Reputation: 31
I have a postgress table which has text column (detail). I have declared detail as STRING in Hive. It is getting imported successfully When i try to import it from SQOOP or SPark . However i am missing lot of data which is available in detail column and lot of empty rows are getting created in hive table.
Can anyone help me on this?
Ex: detail column has below data
line1 sdhfdsf dsfdsdfdsf dsfs
line2 jbdfv df ffdkjbfd
jbdsjbfds dsfsdfb dsfds
dfds dsfdsfds dsfdsdskjnfds
sdjfbdsfdsdsfds
Only "line1 sdhfdsf dsfdsdfdsf dsfs " is getting imported into hive table.

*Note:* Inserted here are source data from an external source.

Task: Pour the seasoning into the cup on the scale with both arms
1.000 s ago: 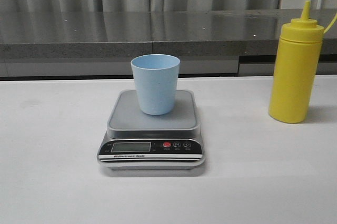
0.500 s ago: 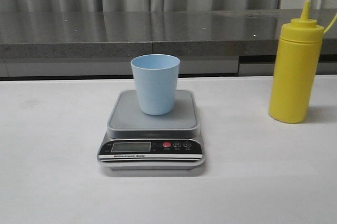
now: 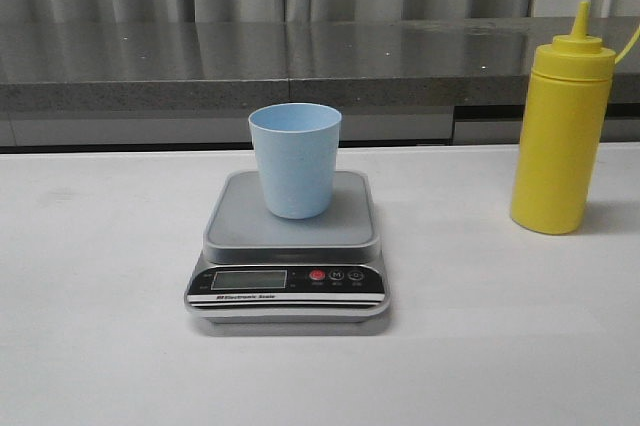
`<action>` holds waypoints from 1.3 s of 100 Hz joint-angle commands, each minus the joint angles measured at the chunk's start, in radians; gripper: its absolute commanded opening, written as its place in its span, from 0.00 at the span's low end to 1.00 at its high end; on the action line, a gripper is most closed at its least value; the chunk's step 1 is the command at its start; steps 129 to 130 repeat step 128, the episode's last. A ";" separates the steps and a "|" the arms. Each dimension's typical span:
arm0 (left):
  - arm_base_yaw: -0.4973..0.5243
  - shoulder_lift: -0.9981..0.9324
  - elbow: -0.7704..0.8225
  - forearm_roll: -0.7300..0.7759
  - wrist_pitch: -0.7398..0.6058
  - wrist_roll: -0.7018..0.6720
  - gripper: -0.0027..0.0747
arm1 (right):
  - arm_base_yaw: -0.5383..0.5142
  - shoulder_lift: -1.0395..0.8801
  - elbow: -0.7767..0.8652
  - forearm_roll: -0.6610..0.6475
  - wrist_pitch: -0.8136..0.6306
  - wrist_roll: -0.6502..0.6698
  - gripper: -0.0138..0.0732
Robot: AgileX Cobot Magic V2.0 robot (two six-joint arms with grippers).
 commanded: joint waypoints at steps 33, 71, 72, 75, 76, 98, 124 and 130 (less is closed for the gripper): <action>0.114 -0.062 0.252 0.053 -0.225 -0.137 0.01 | -0.003 -0.022 -0.018 -0.009 -0.091 0.001 0.08; 0.112 -0.064 0.250 0.058 -0.174 -0.137 0.01 | -0.003 -0.020 -0.018 -0.009 -0.091 0.001 0.08; 0.112 -0.064 0.250 0.058 -0.174 -0.137 0.01 | -0.003 -0.020 -0.018 -0.009 -0.091 0.001 0.08; 0.112 -0.064 0.250 0.058 -0.174 -0.137 0.01 | -0.003 -0.020 -0.018 -0.009 -0.091 0.001 0.08; 0.112 -0.064 0.250 0.058 -0.174 -0.137 0.01 | -0.003 -0.020 -0.018 -0.009 -0.091 0.001 0.08; 0.112 -0.064 0.250 0.058 -0.174 -0.137 0.01 | -0.003 -0.020 -0.018 -0.009 -0.091 0.001 0.08; 0.112 -0.064 0.250 0.058 -0.174 -0.137 0.01 | -0.003 -0.020 -0.018 -0.009 -0.091 0.001 0.08; 0.112 -0.064 0.250 0.058 -0.174 -0.137 0.01 | -0.003 -0.020 -0.018 -0.009 -0.091 0.001 0.08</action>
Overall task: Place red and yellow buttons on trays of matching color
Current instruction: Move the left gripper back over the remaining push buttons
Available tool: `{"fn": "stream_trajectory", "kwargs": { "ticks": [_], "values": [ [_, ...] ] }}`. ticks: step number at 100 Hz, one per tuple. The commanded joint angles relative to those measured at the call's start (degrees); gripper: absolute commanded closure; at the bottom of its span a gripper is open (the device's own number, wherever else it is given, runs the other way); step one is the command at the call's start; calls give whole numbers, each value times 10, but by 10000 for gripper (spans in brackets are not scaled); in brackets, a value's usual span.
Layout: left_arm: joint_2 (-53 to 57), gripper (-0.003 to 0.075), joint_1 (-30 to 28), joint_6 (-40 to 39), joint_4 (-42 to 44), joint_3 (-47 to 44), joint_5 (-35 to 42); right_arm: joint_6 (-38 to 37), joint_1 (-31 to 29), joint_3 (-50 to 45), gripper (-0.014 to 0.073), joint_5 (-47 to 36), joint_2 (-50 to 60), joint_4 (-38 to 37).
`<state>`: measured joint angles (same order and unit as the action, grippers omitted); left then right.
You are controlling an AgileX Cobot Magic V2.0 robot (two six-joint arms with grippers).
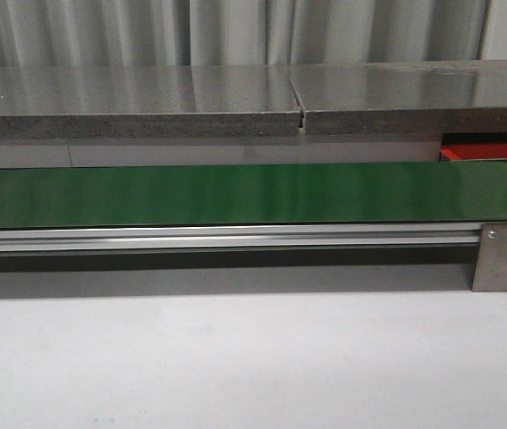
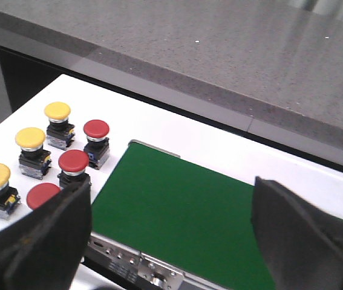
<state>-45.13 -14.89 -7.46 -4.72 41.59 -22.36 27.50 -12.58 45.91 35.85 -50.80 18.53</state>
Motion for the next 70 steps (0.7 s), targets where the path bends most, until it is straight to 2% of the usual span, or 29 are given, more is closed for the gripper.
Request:
{"fn": "stream_trajectory", "kwargs": {
  "ticks": [1,11,34,70],
  "values": [
    [-39,176,-7,-10,9,41,74,5,0,14,662,-32,6,11],
    [-98,176,-11,-10,7,68,112,5,0,14,662,-32,6,11],
    [-237,176,-66,-11,-13,151,21,5,0,14,662,-32,6,11],
    [-384,176,-155,-11,-32,185,3,5,0,14,662,-32,6,11]
  ]
}}
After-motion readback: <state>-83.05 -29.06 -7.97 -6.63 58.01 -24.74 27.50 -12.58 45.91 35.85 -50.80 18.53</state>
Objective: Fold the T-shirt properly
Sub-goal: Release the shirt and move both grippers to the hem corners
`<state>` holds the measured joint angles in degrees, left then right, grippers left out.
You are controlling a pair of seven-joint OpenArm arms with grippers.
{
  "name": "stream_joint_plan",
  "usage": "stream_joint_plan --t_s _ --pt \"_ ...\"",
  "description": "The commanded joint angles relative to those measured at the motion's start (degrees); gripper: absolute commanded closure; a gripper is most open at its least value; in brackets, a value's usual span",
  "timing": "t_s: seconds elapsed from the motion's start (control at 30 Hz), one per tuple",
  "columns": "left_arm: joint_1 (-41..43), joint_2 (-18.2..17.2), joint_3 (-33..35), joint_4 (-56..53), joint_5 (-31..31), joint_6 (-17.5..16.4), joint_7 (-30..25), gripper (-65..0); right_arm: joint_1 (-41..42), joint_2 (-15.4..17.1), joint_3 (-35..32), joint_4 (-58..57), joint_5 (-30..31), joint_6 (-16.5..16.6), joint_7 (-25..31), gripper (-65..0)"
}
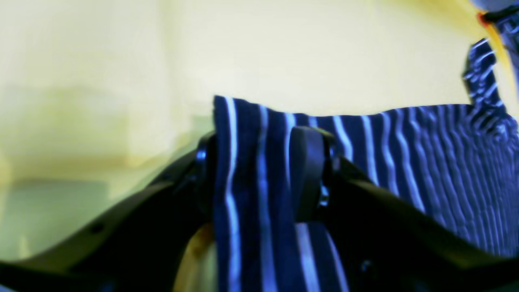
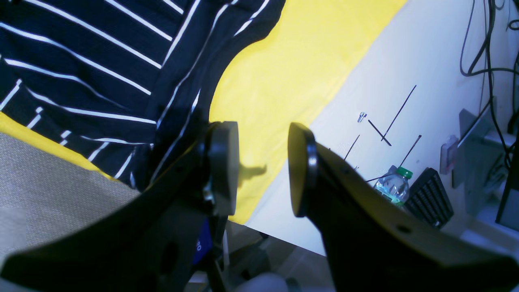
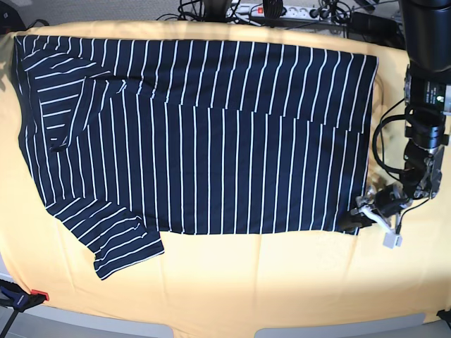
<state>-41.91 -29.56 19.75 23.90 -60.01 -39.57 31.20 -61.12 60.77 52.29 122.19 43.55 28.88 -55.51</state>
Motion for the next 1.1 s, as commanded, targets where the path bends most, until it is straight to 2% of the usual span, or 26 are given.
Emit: stream_joint_plan --t_s 0.0,0.07,0.17,0.23,0.3,0.33,0.43,0.63,0.8,0.87,0.93,1.0,1.07 --pt "-0.81 0.35 0.07 0.13 0.22 -0.43 4.13 -27.1 0.02 0.81 0.85 0.28 -0.26 -0.44 0.44 -22.9" --pt "-0.87 0.7 0.07 0.15 -1.22 -0.43 5.31 -27.1 0.02 0.83 0.85 0.28 -0.22 -0.44 0.5 -22.9" --pt "-0.83 0.46 0.07 0.15 -1.11 -0.43 2.75 -23.8 0.02 0.81 0.85 0.28 -0.26 -0.59 0.52 -22.9" --pt "-0.87 0.17 0.07 0.15 -1.11 -0.43 1.05 -15.0 0.02 0.81 0.85 0.28 -0.28 -1.01 1.14 -22.9" --pt "-1.09 0.13 0.07 0.15 -1.05 -0.43 0.07 -2.0 0.04 0.81 0.85 0.28 -0.31 -1.03 2.05 -22.9" --pt "-1.18 0.13 0.07 0.15 -0.96 -0.26 0.07 0.0 0.04 0.81 0.83 0.28 -0.28 -1.01 2.56 -22.9" --pt "-1.7 0.13 0.07 0.15 -0.26 1.86 0.09 0.0 0.17 0.81 0.83 0.28 -0.31 -0.81 3.5 -22.9" --pt "-3.54 -0.31 0.07 0.15 -2.23 1.62 0.11 0.0 6.19 0.79 0.57 0.28 -0.28 -1.22 4.83 -22.9" --pt "-4.83 -0.26 0.07 0.15 -2.25 1.66 0.11 0.0 13.55 0.76 -1.11 -0.85 -0.31 -2.1 8.66 -23.0" --pt "-4.79 -0.15 0.07 0.15 -2.45 1.66 0.09 0.0 18.51 0.72 -4.87 -3.78 -1.33 -2.19 9.44 -23.0" --pt "-4.76 0.0 0.07 0.15 -2.43 1.68 0.11 0.0 24.81 0.28 -10.71 -8.66 -2.03 -2.47 10.82 -28.5" --pt "-4.76 0.02 0.07 0.15 -2.45 1.66 0.11 0.0 32.15 -1.16 -17.66 -14.71 -2.01 -0.33 12.9 -35.6" --pt "-4.76 0.0 0.07 0.15 -2.43 1.66 0.15 0.0 40.06 -3.48 -24.55 -21.05 -2.01 0.22 13.51 -36.4"
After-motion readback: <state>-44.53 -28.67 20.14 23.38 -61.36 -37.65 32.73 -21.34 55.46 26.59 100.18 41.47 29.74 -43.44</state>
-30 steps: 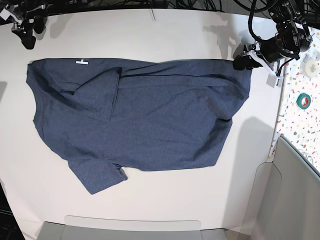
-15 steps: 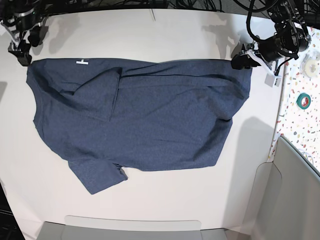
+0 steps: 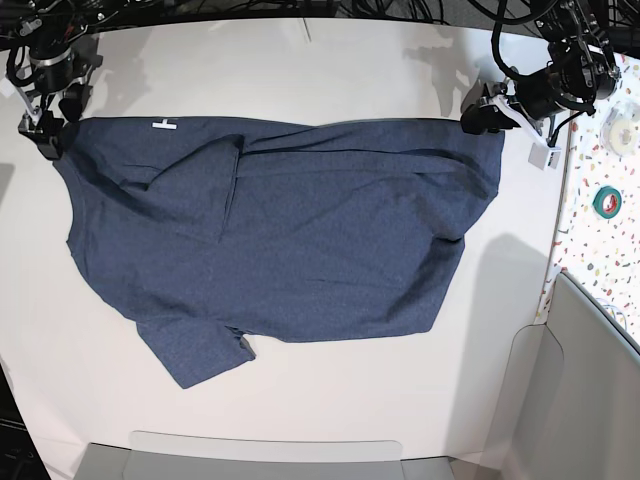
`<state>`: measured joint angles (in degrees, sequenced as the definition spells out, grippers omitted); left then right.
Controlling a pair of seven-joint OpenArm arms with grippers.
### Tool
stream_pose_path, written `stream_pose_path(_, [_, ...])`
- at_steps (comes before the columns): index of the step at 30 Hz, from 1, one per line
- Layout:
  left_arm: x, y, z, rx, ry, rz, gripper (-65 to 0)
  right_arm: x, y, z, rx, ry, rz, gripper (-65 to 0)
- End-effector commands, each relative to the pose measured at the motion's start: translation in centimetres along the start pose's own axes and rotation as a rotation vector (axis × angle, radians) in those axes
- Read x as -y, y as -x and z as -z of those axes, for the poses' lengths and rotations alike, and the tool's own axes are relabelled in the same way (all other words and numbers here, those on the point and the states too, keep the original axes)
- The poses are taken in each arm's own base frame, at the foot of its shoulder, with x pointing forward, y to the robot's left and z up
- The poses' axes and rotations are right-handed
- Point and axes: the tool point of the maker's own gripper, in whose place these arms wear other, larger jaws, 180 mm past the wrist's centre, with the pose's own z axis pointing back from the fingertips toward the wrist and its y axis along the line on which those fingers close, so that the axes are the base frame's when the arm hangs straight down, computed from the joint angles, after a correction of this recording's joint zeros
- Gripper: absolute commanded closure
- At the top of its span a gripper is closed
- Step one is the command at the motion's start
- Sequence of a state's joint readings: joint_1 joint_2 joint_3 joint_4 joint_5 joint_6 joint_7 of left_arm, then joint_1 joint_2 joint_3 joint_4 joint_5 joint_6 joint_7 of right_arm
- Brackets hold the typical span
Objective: Layout the t-shirt on the table in an organized manner, then fold the t-shirt properly
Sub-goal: 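Grasp the shoulder corners with both grippers and pull them apart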
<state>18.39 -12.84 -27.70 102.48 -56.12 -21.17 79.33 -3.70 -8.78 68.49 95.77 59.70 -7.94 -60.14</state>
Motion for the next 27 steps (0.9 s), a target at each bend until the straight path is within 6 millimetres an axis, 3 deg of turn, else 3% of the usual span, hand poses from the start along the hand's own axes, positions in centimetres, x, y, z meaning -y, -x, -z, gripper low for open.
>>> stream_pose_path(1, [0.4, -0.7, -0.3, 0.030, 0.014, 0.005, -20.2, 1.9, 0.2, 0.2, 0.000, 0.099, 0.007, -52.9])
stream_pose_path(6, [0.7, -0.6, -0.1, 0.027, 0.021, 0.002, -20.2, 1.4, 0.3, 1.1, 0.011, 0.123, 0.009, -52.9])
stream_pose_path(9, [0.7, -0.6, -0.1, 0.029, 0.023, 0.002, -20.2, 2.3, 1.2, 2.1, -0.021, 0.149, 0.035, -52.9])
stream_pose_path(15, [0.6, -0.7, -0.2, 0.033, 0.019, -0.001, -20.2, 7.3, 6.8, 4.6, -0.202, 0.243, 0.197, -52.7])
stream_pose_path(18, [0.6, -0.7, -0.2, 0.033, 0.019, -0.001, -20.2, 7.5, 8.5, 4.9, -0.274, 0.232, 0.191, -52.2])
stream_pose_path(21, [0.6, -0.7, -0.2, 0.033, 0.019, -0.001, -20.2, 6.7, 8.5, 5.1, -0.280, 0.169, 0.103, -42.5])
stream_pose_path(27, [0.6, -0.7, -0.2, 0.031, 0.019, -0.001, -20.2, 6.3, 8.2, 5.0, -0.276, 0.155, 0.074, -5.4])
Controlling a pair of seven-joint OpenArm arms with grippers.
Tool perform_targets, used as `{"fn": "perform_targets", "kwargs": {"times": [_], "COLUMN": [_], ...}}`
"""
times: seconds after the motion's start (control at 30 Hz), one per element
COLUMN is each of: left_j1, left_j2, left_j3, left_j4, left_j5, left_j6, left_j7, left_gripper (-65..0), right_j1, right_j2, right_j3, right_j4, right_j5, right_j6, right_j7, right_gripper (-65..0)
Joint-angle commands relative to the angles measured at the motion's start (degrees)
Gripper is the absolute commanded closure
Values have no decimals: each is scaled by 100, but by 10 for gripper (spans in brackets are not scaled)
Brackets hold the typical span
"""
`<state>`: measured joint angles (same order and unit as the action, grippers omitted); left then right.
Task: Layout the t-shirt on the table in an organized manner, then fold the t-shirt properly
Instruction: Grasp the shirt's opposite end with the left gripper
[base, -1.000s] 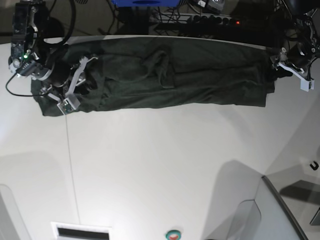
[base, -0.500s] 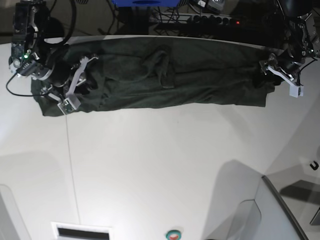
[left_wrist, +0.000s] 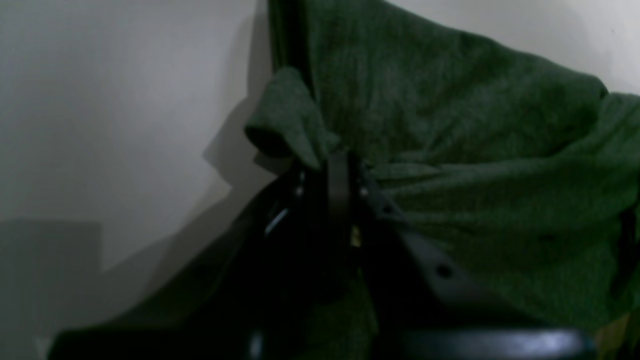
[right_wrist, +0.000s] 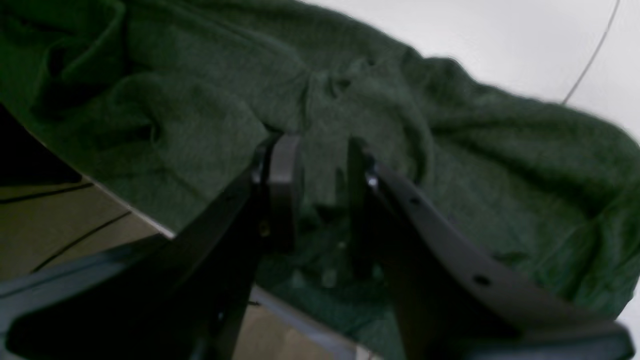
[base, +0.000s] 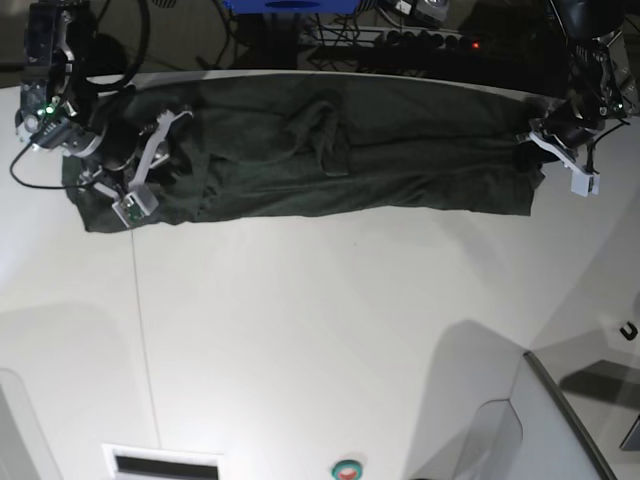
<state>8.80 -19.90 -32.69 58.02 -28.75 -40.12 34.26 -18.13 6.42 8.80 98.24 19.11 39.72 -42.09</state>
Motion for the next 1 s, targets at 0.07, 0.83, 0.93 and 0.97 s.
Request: {"fn": "perform_targets", "kwargs": {"times": [0.07, 0.83, 0.93, 0.97], "left_j1": [-67, 1182, 1059, 997], "left_j2": [-89, 896, 896, 896], "left_j3": [-24, 1893, 2456, 2667], "left_j4": [471, 4515, 4515, 4506], "left_j5": [-4, 14, 14, 14], "left_j6": [12, 1010, 1396, 1511], "left_j7": [-143, 543, 543, 543], "left_gripper": [0, 0, 0, 0], "right_j1": [-73, -55, -55, -55], "right_j2": [40, 40, 40, 40], "right_j3": [92, 971, 971, 971], "right_j4": [97, 97, 88, 88], "right_j5": [80, 80, 80, 80], "right_j6": [28, 28, 28, 28], "right_j7": [90, 90, 90, 90], "right_gripper": [-155, -155, -155, -155]}}
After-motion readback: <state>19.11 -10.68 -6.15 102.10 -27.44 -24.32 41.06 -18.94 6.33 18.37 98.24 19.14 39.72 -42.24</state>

I can see empty rows for remaining lines.
Upvotes: 1
Views: 769
Reputation: 31
Here is the solution
SparkConf sparkConf = new SparkConf().setAppName("HiveSparkSQL");
SparkContext sc = new SparkContext(sparkConf);
HiveContext sqlContext= new HiveContext(sc);
sqlContext.setConf("spark.sql.parquet.binaryAsString","true");
String url="jdbc:postgresql://host:5432/dbname?user=**&password=***";
Map<String, String> options = new HashMap<String, String>();
options.put("url", url);
options.put("dbtable", "(select * from abc.table limit 50) as act1");
options.put("driver", "org.postgresql.Driver");
DataFrame jdbcDF = sqlContext.read().format("jdbc").options(options).load();
jdbcDF.write().format("parquet").mode(SaveMode.Append).saveAsTable("act_parquet");
Upvotes: 0
Reputation: 192
Hive cannot support multiple lines in text file formats. You must load this data into a binary file, Avro or Parquet, to retain newline characters. If you don't need to retain them then you can strip them with hive-drop-import-delims
Upvotes: 1